For the first time, researchers at the Sabancı University in Turkey have 3D printed macro-vascular tissue constructs by using self-supported live cells and MR data.
The ultimate goal of 3D Tissue and Organ Printing Group led by professor Bahattin Koç, Sabancı University Faculty of Engineering and Natural Sciences' Manufacturing Systems Program member, is to use 3D bio-printers to print anatomically correct parts of / or an entire tissue/organ by using the patient's own regular cells or stem cells. As every item printed will be created from a culture of a patient's own cells, the risk of transplant organ rejection may not be a problem anymore.
The team was the first in Turkey and in the world to use MR data to recreate an anatomically correct aortic tissue construct with 3D printing. In their previous experiment, the team used live human dermal fibroblast cells as bio-ink to create macro-vascular tissue constructs. Fibroblast cells are the main cell types of connective tissue and they synthesize the extracellular matrix and collagen needed for tissues. Researchers will test endothelial and smooth muscle cells in a bioreactor in their further research.

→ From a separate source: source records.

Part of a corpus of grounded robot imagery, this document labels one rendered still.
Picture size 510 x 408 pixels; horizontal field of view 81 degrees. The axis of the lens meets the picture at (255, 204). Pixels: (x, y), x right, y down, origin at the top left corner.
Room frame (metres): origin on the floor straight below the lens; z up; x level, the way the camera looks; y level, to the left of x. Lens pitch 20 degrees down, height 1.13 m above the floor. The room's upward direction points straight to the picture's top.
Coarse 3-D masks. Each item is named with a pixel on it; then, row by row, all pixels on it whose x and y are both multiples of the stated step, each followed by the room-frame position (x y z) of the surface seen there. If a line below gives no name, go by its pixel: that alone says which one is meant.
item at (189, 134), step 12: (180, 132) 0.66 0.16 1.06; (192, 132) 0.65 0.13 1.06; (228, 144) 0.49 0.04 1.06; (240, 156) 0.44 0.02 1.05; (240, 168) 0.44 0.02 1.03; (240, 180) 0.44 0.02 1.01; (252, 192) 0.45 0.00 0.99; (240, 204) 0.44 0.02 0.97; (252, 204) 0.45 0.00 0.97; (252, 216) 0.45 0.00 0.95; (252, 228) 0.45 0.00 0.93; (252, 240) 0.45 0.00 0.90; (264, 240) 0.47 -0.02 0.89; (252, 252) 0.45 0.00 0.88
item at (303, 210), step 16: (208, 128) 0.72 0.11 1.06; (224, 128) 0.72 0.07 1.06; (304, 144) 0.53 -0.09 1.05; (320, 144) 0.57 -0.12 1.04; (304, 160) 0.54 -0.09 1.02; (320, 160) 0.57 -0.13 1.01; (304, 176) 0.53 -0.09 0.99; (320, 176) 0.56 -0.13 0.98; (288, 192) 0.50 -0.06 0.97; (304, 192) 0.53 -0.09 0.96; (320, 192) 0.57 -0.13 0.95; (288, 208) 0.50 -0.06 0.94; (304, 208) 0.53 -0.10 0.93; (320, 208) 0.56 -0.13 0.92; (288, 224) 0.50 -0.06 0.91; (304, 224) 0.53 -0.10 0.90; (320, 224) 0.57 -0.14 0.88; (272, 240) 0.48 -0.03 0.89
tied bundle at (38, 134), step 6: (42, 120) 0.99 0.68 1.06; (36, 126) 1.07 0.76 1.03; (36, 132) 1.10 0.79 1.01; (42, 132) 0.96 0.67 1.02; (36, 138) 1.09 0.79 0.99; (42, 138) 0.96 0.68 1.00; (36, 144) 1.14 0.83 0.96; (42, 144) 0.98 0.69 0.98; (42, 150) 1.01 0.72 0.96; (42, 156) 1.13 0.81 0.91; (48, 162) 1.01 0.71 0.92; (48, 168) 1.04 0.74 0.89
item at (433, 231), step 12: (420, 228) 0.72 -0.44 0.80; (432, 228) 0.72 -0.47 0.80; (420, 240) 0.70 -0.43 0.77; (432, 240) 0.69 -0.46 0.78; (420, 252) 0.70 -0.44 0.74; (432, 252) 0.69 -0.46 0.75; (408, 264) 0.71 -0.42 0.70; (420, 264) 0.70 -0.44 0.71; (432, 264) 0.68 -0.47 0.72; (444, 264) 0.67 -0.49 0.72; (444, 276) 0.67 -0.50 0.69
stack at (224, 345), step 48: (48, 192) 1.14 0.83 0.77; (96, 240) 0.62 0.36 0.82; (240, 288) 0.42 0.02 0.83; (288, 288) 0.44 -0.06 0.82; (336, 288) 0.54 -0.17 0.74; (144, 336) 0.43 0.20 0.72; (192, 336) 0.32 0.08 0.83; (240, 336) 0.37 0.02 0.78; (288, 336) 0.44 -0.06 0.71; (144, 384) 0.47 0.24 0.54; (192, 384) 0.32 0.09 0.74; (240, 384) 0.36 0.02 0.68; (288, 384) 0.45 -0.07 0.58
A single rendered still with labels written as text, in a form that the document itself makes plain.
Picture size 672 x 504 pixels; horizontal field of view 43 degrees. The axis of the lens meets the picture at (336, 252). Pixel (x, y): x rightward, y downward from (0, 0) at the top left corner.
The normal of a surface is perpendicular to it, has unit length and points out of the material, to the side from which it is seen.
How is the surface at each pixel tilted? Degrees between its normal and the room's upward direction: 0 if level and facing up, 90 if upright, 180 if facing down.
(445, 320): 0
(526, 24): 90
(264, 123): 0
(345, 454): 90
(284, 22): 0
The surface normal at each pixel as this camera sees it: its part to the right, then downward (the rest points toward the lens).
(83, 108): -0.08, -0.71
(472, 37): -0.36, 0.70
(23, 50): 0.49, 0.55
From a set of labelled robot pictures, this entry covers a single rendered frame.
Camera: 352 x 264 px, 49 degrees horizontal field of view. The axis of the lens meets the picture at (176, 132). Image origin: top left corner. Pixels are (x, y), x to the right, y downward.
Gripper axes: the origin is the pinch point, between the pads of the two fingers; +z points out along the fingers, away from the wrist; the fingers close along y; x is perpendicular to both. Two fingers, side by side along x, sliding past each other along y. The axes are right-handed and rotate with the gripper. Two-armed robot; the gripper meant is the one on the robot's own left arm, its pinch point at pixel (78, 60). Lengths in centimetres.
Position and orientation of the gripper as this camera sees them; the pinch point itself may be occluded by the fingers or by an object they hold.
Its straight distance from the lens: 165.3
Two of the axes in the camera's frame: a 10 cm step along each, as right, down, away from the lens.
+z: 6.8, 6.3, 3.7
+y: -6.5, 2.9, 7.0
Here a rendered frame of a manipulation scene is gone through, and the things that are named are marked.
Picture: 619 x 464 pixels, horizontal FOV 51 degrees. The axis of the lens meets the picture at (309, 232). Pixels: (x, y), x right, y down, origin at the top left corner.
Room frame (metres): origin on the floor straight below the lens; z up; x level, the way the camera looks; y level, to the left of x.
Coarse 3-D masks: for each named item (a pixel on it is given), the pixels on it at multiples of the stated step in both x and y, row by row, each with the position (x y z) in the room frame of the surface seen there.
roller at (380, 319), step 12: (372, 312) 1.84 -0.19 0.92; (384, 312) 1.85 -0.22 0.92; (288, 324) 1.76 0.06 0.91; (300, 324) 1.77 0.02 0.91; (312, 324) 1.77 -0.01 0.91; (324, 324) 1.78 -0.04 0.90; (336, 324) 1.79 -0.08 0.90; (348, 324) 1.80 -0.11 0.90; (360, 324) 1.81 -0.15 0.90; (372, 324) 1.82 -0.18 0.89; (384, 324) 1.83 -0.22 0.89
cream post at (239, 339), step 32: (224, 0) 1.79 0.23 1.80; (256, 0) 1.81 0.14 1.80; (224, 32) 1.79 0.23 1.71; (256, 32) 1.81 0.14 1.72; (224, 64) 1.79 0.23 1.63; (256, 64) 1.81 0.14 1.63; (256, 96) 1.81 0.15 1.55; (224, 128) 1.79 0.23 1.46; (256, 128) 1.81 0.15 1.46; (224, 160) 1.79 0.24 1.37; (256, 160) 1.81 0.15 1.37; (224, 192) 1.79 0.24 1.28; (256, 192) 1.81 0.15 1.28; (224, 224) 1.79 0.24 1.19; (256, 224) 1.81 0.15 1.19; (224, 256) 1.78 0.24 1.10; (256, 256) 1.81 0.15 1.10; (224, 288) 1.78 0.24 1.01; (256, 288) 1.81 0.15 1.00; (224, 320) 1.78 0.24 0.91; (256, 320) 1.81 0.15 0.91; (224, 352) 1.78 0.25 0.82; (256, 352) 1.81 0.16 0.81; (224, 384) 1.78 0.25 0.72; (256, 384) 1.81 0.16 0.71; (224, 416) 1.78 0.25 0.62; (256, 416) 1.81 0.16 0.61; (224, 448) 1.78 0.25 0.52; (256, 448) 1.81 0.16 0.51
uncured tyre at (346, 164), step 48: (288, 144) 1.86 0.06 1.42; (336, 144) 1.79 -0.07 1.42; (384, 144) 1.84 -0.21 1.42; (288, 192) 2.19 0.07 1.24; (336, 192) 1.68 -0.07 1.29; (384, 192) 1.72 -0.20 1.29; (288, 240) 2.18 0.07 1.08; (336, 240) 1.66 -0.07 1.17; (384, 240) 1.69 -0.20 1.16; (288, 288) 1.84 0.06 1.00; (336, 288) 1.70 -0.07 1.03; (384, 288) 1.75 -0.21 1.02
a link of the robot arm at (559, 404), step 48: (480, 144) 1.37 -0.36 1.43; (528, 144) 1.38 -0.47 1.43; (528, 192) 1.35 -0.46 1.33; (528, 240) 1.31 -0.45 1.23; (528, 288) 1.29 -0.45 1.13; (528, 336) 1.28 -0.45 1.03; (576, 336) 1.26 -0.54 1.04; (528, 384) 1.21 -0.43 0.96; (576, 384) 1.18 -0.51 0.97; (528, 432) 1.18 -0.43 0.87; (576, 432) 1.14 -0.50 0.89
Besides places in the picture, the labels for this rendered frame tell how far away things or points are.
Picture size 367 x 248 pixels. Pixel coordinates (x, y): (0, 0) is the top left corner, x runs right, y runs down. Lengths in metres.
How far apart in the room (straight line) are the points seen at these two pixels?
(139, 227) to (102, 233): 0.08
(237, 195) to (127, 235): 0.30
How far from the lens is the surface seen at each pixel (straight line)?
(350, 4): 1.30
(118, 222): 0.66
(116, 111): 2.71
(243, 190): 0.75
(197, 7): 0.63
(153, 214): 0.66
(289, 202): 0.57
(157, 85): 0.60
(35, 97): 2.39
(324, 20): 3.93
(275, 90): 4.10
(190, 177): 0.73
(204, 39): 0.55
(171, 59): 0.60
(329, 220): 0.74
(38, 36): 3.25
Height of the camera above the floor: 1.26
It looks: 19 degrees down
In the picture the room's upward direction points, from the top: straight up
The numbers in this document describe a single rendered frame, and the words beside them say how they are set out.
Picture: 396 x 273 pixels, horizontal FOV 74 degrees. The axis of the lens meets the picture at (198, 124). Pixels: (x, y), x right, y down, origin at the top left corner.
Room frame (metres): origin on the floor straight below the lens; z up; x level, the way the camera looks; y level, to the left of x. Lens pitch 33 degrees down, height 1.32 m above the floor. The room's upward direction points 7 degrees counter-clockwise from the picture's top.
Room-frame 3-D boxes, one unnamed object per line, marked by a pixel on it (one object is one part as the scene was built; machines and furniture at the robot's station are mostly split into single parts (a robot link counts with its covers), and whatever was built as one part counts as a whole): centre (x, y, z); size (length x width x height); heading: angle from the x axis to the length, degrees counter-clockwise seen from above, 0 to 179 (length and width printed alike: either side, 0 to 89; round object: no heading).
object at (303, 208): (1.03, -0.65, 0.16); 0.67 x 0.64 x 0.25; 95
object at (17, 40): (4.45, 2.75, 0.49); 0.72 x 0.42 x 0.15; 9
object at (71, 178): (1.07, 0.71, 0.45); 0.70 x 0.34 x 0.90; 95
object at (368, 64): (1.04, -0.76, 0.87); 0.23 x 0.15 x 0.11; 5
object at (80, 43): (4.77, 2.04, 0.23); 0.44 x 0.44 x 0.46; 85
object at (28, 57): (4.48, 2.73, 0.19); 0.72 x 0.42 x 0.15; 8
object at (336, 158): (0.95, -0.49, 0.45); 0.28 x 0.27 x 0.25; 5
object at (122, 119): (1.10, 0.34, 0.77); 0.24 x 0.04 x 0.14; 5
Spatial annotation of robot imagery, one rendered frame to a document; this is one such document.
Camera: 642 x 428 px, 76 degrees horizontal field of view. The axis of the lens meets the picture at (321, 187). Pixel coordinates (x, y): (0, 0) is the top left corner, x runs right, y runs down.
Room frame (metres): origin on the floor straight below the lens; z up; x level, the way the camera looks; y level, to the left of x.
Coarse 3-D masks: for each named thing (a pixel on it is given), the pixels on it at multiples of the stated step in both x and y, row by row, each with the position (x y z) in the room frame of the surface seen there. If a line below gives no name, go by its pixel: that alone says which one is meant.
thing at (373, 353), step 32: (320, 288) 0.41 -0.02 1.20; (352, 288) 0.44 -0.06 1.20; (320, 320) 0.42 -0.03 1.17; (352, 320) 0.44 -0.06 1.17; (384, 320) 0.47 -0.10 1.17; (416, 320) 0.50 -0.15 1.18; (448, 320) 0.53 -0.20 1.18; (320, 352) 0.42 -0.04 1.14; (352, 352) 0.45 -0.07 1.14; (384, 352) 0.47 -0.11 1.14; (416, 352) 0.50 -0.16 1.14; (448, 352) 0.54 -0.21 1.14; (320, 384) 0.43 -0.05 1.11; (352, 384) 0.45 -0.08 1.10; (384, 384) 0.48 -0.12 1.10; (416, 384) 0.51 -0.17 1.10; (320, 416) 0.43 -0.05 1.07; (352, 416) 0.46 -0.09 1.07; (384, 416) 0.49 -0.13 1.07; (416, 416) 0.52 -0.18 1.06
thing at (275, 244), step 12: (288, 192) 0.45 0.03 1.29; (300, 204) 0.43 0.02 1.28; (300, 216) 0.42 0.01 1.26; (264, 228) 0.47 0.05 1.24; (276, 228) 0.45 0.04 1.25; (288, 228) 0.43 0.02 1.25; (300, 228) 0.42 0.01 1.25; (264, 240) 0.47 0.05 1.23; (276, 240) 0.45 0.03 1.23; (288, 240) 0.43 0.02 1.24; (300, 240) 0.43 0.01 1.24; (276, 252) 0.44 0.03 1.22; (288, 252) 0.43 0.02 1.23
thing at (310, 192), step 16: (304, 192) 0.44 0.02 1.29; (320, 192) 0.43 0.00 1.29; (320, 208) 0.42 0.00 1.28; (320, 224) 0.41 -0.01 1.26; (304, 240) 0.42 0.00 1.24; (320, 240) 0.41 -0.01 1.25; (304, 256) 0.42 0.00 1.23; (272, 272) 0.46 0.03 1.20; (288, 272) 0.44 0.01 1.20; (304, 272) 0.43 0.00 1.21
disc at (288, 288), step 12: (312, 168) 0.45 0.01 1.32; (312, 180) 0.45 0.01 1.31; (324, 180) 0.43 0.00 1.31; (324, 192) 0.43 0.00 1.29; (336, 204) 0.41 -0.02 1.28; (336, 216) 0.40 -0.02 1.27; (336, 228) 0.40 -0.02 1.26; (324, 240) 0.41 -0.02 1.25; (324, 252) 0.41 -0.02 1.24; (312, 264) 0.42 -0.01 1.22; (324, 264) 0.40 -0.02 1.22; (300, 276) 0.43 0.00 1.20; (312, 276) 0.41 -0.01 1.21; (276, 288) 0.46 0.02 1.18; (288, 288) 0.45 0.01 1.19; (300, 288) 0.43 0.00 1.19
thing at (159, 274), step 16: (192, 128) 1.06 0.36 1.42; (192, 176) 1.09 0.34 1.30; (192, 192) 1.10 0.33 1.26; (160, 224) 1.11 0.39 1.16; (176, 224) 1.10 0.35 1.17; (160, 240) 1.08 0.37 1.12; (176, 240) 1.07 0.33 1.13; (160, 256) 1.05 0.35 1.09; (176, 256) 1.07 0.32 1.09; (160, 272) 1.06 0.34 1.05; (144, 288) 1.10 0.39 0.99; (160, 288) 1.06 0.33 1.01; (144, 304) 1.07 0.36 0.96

"Unlike most of the previous scaffold-based tissue engineering studies, we use live cells as bio-ink in 3D printing." Prof. Koç said. "Using the algorithms we developed, we calculate the optimal paths to print the cells by mimicking the anatomy of the tissue to be produced. Another difference is that we print anatomically-correct tissues where all cells are self-supported in 3D. We determine how the support hydrogel structures will be used to support the cells. After determining where and how cells and their support hydrogels are printed, we save these commands to a file, and then use this file to control the bio-printer."
Prof. Koç started his research on 3D printing 16 years ago, and has been working on tissue engineering applications of 3D printing for the last 7 years. He explained further about the 3D Tissue and Organ Printing Project:
"There are two main reasons why we focus on the aorta: First, the aorta is the largest artery in the body that caries blood to all other vessels. Since no other blood vessel is as large as the aorta, it is not possible to replace the damaged aorta by an autologous graft. Synthetic vessels made of plastic (dacron) are currently being used for treatment, but these are never as good as real human blood vessels.
"Moreover, if artificial tissue or organs are to be engineered, we would first need blood vessels to supply oxygen and nutrition to them. An interesting fact that few people know is that Einstein died of an aneurism in the abdominal aorta. Aneurism is the expansion of a vessel like a balloon. In later phases, this may cause the vessel to rupture, leading to internal hemorrhage and even death. As a result of our work, we may be able to produce artificial aorta using the patient's own regular or stem cells, eliminating transplant rejection. We are at the beginnings of this work, and clinical studies may take years."
"We are not at the stage of building fully functional organs or tissues yet, but we are working towards this objective."